(RECORDS TO PROCESS Opens)

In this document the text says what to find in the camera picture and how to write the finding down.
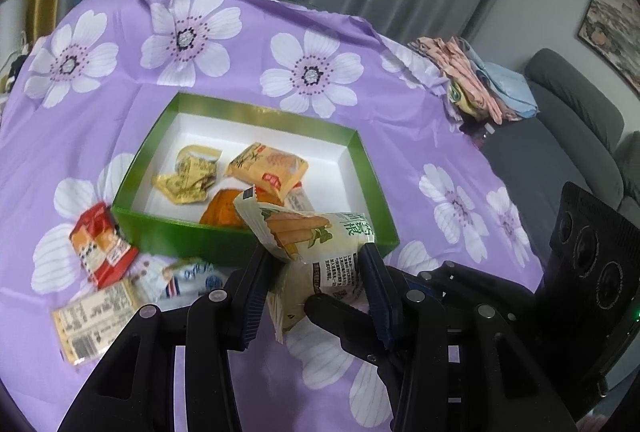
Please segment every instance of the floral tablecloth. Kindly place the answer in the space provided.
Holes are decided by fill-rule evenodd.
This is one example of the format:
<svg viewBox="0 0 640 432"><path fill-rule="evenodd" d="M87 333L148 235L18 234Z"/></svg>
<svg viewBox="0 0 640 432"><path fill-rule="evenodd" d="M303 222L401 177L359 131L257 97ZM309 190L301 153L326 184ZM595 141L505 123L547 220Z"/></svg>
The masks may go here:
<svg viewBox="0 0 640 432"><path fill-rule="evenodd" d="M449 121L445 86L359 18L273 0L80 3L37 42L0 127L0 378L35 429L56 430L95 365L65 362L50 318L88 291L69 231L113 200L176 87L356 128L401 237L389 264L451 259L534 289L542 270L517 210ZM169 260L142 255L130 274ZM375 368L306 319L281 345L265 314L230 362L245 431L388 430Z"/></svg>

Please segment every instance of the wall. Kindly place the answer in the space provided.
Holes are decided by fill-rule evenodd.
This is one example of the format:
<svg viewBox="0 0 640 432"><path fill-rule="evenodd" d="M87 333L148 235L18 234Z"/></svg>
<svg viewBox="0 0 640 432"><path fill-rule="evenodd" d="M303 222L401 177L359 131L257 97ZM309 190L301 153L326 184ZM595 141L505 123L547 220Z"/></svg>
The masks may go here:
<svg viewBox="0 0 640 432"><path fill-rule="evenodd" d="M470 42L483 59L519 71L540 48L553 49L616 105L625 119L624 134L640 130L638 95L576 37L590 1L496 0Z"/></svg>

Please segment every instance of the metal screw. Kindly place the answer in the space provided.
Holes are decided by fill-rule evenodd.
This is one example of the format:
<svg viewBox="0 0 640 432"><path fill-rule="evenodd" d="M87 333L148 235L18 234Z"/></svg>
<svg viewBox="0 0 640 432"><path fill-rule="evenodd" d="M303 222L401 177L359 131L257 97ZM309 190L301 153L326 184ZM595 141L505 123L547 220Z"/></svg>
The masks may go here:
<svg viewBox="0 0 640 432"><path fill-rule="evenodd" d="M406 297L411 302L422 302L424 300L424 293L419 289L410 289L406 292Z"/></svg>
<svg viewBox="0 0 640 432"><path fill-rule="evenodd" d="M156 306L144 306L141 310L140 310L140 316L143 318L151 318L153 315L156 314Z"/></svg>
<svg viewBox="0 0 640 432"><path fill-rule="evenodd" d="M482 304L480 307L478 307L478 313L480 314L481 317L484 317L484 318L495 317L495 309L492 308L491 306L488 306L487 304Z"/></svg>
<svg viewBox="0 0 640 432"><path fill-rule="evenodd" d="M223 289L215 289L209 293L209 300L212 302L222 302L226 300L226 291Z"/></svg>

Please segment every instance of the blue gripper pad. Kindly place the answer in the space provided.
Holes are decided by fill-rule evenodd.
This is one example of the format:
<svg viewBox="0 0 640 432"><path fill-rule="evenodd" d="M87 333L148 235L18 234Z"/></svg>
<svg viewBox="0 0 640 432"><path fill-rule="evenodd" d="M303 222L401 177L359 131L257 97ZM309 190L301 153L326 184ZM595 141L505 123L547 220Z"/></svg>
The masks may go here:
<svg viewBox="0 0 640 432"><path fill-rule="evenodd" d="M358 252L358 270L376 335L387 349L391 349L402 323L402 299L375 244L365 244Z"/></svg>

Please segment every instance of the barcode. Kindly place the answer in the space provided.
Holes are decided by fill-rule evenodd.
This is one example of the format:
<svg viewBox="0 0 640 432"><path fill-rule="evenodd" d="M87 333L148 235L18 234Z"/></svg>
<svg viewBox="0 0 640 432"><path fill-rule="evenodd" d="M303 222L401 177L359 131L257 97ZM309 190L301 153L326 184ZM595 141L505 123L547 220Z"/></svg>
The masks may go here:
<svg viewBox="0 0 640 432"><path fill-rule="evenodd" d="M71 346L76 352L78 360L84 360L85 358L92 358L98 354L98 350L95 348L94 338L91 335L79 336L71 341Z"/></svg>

(RECORDS TO PROCESS Closes)

ACTION ITEM:
Report back each line of the entries that holds the string "segment".

RESPONSE AREA:
Please segment every instance of the floral tablecloth. Kindly place the answer in the space provided.
Please segment every instance of the wall. Kindly place the answer in the space provided.
Please segment every instance of the metal screw. Kindly place the answer in the space provided.
Please segment every instance of the blue gripper pad. Kindly place the answer in the space provided.
Please segment every instance of the barcode. Kindly place the answer in the space provided.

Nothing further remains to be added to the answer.